• Task item
Retype all of the data that follows, line for line.

• Dataset extract
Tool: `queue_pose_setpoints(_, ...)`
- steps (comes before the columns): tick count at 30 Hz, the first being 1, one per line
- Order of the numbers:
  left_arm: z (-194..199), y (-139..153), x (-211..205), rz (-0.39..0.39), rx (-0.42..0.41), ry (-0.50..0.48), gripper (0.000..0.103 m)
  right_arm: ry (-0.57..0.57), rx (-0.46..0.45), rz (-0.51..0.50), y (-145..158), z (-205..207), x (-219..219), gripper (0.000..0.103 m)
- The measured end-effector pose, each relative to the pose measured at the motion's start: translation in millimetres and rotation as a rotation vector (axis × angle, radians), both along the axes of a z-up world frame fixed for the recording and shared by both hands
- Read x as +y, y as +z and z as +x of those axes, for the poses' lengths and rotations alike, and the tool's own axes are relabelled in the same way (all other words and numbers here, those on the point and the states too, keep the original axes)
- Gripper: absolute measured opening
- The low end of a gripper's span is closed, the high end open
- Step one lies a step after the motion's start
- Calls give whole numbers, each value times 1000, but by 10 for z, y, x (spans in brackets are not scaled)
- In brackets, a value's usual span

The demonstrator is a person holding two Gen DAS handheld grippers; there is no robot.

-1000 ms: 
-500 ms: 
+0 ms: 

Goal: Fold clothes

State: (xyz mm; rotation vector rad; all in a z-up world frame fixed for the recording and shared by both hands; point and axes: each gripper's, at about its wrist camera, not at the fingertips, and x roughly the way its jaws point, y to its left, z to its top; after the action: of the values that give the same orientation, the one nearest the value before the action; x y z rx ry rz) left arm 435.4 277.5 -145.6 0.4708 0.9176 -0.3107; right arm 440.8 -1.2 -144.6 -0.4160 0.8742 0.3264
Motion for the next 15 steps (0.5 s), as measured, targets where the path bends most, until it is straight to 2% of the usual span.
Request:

• Task output
Tool: `queue_pose_setpoints(_, ...)`
- steps (comes before the columns): tick count at 30 Hz, the first being 1, one per line
- Order of the numbers:
  left_arm: z (-194..199), y (-139..153), x (-211..205), rz (-0.39..0.39), rx (-0.42..0.41), ry (-0.50..0.48), gripper (0.000..0.103 m)
  right_arm: ry (-0.57..0.57), rx (-0.46..0.45), rz (-0.51..0.50), y (-145..158), z (-205..207), x (-219..219), gripper (0.000..0.103 m)
- The measured end-effector pose, each relative to the pose measured at the motion's start: translation in millimetres and rotation as a rotation vector (axis × angle, radians), both along the axes of a z-up world frame fixed for the recording and shared by both hands
- Read x as +y, y as +z and z as +x of those axes, for the poses' lengths and rotations alike, and the tool's own axes are relabelled in the same way (all other words and numbers here, those on the point and the states too, keep the original axes)
- Gripper: absolute measured opening
- The low end of a gripper's span is closed, the high end open
- Step one lies a step after the motion's start
- Calls give whole numbers, each value times 1000, but by 10 for z, y, x (spans in brackets are not scaled)
- In brackets, a value's usual span

The demonstrator is a person holding two Gen DAS handheld grippers; there is no robot.

-1000 ms: 
-500 ms: 
+0 ms: 

Goal: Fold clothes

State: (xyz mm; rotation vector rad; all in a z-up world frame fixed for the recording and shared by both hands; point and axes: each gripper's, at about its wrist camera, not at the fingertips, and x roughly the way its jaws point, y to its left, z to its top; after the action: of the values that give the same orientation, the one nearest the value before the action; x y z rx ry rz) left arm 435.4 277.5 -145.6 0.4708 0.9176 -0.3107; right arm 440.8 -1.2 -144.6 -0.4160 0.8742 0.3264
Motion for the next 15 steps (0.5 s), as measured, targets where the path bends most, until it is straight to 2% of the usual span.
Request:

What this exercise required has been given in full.